- **Exercise description**
Starting with the line below that holds "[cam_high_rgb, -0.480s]" and stopping after the line that holds "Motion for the", transcribe the lines exactly, leaving out all pictures.

- **Collected material**
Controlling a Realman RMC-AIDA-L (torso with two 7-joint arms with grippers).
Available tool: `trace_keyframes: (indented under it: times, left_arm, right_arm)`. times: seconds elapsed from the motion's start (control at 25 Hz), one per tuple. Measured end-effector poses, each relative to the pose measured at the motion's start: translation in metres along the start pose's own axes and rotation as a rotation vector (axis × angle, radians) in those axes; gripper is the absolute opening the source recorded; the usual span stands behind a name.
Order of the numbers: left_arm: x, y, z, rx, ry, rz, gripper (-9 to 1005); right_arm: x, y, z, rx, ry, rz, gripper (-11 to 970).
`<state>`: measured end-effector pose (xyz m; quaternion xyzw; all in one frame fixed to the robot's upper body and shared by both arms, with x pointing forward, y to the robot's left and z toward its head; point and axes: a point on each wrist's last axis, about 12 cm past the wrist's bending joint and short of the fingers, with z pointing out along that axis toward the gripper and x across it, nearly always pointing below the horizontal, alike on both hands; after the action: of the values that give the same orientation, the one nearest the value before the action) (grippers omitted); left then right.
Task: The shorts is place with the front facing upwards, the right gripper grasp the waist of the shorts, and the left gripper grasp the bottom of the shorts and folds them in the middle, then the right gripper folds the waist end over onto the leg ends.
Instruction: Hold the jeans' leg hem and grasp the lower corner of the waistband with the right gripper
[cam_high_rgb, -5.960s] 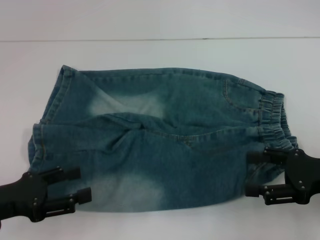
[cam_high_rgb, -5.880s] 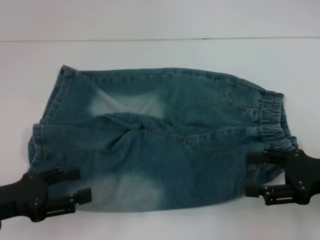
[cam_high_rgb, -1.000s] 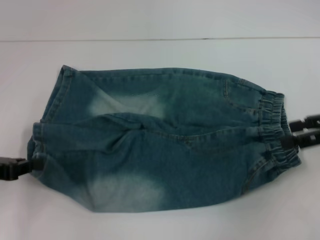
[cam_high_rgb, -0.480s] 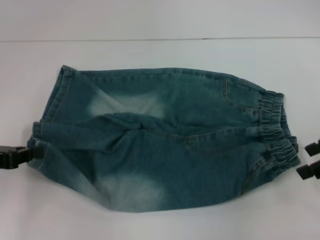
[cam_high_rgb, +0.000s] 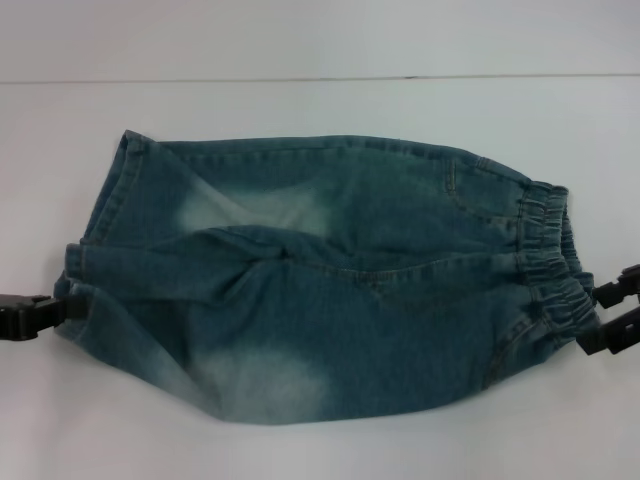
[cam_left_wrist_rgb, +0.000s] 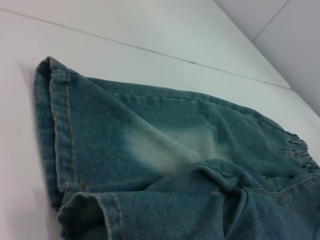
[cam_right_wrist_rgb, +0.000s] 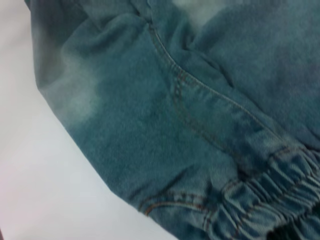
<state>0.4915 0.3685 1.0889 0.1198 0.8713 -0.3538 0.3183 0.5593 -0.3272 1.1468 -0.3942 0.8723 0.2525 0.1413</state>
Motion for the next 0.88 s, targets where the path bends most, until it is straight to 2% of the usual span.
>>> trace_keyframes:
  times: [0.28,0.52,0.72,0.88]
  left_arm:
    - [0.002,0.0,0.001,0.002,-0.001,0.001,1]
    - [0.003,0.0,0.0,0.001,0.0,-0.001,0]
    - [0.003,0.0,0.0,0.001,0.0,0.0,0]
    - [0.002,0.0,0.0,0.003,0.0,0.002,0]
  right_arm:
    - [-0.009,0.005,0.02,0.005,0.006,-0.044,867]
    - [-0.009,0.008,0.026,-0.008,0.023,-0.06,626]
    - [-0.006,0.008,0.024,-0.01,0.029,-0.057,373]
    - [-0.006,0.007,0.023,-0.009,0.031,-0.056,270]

- **Solution to this task**
[cam_high_rgb, -0.480s] 
[cam_high_rgb, +0.000s] 
[cam_left_wrist_rgb, +0.000s] 
[cam_right_wrist_rgb, +0.000s] 
<state>0.4915 0.3685 1.0889 0.1198 0.8713 -0.3538 0.3183 0.5593 -0.3272 1.1468 -0.3942 0.8723 0.2525 0.1413</state>
Motion for the next 0.88 s, targets where the path bends most, until it is straight to 2% of the usual span.

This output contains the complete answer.